I have a (hopefully) simple question about lambda expressions:
#include <vector>
#include <algorithm>
//----------------------------------------------------------------
void DoSomething()
//----------------------------------------------------------------
{
std::vector<int> elements;
elements.push_back(1);
elements.push_back(2);
int ref = 1;
auto printhit = [=](int iSomeNumber)
{
if (ref == iSomeNumber)
{
printf("Hit: %d\n", iSomeNumber);
}
else
{
printf("No Hit: %d\n", iSomeNumber);
}
};
ref = 2;
std::for_each(elements.begin(), elements.end(), printhit);
}
Now, my question is: When I define printhit with capture [=], it prints "Hit: 1". If I pass it by reference [&], it prints "Hit: 2".
I somehow expected, that the substitution is done within for_each, so that "Hit: 2" is printed no matter how I grant access to "ref".
Can anyone explain this to me?
Thanks,
Markus
The capture happens at the location where you declare the lambda. Just like if you were to create a class object at that point and pass ref to its constructor.

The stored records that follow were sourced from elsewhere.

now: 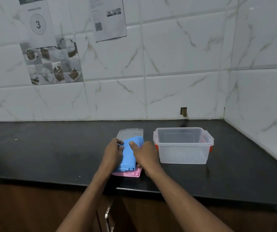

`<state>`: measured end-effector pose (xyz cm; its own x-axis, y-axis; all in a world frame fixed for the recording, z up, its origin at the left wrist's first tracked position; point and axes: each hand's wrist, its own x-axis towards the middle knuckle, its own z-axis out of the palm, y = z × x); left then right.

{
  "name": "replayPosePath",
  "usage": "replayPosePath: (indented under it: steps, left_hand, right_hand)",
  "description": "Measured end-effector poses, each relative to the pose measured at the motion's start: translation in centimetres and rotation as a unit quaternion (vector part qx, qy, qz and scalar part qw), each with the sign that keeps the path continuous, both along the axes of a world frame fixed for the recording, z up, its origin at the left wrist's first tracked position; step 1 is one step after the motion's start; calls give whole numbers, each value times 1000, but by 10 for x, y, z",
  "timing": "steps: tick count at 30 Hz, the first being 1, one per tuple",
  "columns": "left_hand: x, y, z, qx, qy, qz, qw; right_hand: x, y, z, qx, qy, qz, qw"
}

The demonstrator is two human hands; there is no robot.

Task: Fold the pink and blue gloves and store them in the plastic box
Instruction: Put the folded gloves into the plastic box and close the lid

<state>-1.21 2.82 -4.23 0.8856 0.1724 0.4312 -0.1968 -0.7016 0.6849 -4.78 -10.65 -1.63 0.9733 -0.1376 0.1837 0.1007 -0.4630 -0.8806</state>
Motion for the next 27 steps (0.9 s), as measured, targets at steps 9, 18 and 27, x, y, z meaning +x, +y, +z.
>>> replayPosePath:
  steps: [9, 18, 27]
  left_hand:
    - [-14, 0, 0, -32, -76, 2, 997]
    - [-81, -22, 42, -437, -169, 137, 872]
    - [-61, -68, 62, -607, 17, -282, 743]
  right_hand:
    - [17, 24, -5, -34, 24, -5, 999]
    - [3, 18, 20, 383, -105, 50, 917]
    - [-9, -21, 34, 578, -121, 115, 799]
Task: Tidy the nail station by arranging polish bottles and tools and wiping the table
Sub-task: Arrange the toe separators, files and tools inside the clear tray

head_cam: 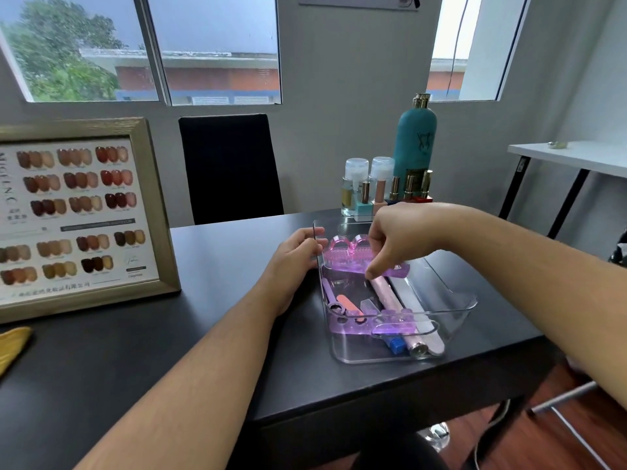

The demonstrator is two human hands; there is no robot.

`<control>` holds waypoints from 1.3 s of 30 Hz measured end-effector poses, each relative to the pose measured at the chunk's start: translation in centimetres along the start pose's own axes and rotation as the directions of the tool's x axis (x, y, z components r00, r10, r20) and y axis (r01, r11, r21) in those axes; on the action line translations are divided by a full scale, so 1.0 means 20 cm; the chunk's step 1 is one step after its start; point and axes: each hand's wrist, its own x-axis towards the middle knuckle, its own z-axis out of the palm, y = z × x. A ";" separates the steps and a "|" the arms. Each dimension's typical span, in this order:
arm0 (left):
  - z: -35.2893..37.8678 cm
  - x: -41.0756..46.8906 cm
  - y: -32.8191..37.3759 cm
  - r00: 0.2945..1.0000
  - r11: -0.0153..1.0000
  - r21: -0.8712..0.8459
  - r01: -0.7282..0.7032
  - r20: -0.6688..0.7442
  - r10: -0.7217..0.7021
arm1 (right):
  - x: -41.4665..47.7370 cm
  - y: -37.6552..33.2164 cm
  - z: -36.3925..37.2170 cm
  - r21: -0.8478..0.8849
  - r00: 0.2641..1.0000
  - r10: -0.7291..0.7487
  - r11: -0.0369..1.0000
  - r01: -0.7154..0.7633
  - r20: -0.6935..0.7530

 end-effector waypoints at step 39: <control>-0.01 0.02 -0.02 1.000 0.998 -0.058 -0.011 -0.003 0.011 | -0.03 -0.12 -0.01 -0.170 0.989 -0.037 0.985 0.012 -0.145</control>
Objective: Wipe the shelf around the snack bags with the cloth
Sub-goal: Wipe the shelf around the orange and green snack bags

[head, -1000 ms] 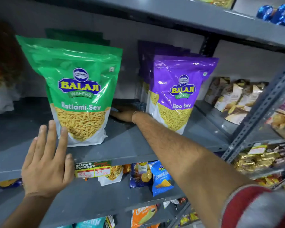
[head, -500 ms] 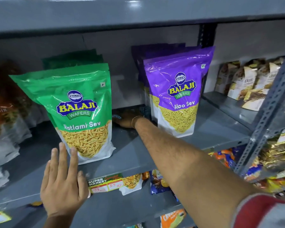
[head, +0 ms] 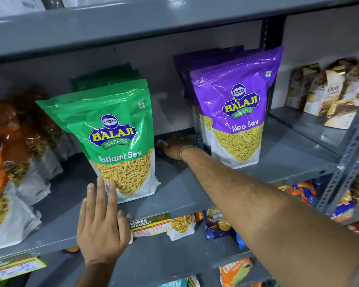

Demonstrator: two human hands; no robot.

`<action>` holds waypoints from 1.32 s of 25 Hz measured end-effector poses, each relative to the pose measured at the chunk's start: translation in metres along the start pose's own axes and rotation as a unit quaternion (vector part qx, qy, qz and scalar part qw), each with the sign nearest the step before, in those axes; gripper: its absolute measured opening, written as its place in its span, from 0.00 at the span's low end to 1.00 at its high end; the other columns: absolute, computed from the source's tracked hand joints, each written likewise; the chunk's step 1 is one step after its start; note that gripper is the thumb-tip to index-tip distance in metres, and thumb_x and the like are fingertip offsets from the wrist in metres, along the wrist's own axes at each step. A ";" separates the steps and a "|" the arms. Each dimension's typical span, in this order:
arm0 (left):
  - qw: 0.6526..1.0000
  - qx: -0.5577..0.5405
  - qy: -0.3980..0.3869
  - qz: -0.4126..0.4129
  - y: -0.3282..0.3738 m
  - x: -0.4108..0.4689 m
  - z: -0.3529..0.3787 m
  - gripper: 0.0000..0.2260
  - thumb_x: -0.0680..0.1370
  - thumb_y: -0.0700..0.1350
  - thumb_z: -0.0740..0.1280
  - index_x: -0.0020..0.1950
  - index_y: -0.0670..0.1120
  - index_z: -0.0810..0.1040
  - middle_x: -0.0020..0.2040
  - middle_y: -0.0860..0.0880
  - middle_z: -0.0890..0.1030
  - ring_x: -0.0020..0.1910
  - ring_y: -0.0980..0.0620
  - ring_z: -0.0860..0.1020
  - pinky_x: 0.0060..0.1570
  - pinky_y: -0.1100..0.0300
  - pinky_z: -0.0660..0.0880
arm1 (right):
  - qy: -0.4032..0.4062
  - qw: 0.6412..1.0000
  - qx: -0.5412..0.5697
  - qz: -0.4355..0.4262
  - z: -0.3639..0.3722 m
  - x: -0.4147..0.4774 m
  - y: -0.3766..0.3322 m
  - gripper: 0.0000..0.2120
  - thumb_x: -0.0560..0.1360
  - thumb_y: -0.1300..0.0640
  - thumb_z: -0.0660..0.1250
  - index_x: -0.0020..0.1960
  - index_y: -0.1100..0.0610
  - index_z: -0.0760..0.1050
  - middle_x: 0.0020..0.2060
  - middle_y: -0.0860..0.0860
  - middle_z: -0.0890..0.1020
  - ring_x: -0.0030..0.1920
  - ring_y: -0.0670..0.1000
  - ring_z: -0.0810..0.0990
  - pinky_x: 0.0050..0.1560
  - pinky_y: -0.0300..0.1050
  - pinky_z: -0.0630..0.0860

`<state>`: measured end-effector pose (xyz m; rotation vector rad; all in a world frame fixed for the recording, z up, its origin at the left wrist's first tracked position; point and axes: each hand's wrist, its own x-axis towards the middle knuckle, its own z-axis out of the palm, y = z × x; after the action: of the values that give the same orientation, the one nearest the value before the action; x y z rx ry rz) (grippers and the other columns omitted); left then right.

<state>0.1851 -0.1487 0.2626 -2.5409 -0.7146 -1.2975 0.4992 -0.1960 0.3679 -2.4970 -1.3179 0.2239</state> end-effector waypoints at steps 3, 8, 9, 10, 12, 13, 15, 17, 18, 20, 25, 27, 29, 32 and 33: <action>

Your example is equivalent to this:
class Functor
{
public:
Functor(int r) :ref(r) {}
void operator()(int iSomeNumber) const
{
if (ref == iSomeNumber)
{
printf("Hit: %d\n", iSomeNumber);
}
else
{
printf("No Hit: %d\n", iSomeNumber);
}
}
private:
int ref;
};
void DoSomething()
//----------------------------------------------------------------
{
std::vector<int> elements;
elements.push_back(1);
elements.push_back(2);
int ref = 1;
Functor printhit(ref);
ref = 2;
std::for_each(elements.begin(), elements.end(), printhit);
}
I guess, that the following parts of the C++ standard apply:
5.1.2.14:
An entity is captured by copy if it is implicitly captured and the capture-default is = or if it is explicitly
captured with a capture that does not include an &. For each entity captured by copy, an unnamed nonstatic
data member is declared in the closure type. The declaration order of these members is unspecified.
The type of such a data member is the type of the corresponding captured entity if the entity is not a
reference to an object, or the referenced type otherwise. [ Note: If the captured entity is a reference to a
function, the corresponding data member is also a reference to a function. —end note ]
5.1.2.21:
When the lambda-expression is evaluated, the entities that are captured by copy are used to direct-initialize
each corresponding non-static data member of the resulting closure object. (For array members, the array
elements are direct-initialized in increasing subscript order.) These initializations are performed in the
(unspecified) order in which the non-static data members are declared. [ Note: This ensures that the
destructions will occur in the reverse order of the constructions. —end note ]
What would be the point of having them both operate the same way? The point of [=] is to support capture by copy instead of by reference.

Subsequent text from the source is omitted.